* What to produce *
Each line of the material must be repeated precisely, with the pictures left out.

* Information provided *
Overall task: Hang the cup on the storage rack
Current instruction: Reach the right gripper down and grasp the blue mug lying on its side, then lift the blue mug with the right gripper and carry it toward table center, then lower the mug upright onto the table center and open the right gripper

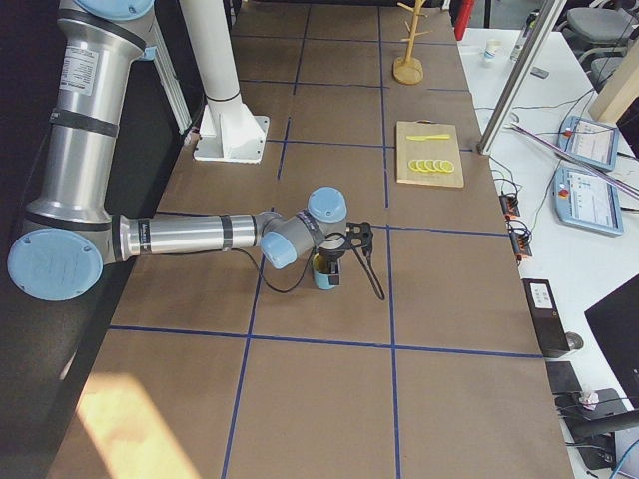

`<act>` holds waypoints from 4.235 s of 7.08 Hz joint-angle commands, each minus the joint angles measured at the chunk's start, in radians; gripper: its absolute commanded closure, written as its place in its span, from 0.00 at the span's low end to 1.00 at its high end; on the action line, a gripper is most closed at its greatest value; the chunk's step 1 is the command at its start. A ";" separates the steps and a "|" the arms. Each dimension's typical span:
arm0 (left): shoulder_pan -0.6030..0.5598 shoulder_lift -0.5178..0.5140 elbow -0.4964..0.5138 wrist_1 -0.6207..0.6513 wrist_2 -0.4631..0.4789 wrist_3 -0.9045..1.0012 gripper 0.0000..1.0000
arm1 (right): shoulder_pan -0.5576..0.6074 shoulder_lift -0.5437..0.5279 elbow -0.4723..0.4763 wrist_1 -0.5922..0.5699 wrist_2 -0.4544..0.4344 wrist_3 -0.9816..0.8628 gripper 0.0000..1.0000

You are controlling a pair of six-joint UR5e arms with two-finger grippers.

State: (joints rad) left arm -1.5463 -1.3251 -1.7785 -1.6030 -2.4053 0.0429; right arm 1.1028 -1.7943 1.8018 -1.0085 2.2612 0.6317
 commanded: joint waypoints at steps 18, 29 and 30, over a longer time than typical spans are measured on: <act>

* Written answer *
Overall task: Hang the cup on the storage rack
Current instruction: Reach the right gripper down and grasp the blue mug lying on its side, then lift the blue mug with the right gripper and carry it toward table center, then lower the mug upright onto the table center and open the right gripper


`<act>` holds waypoints from 4.235 s of 7.08 Hz joint-angle commands, each minus the joint angles measured at the chunk's start, in radians; gripper: its absolute commanded closure, written as its place in its span, from 0.00 at the span's low end to 1.00 at its high end; on the action line, a gripper is most closed at its greatest value; the chunk's step 1 is the command at its start. A ";" separates the steps and a "|" the arms. Each dimension's typical span:
arm0 (left): shoulder_pan -0.6030..0.5598 shoulder_lift -0.5178..0.5140 elbow -0.4964..0.5138 wrist_1 -0.6207..0.6513 wrist_2 -0.4631..0.4789 wrist_3 -0.9045..1.0012 gripper 0.0000..1.0000
arm1 (right): shoulder_pan -0.5576..0.6074 shoulder_lift -0.5437..0.5279 elbow -0.4723..0.4763 wrist_1 -0.5922..0.5699 wrist_2 -0.4544..0.4344 wrist_3 -0.9816..0.8628 gripper 0.0000..1.0000

You are controlling a pair of six-joint UR5e arms with two-finger grippers.

State: (joints rad) left arm -1.5463 -1.3251 -1.7785 -1.6030 -2.4053 0.0429; right arm 1.1028 -1.7943 1.8018 -1.0085 2.2612 0.6317
 commanded: joint waypoints at steps 18, 29 and 30, over a longer time than typical spans are measured on: <act>

With that, the exercise is finished.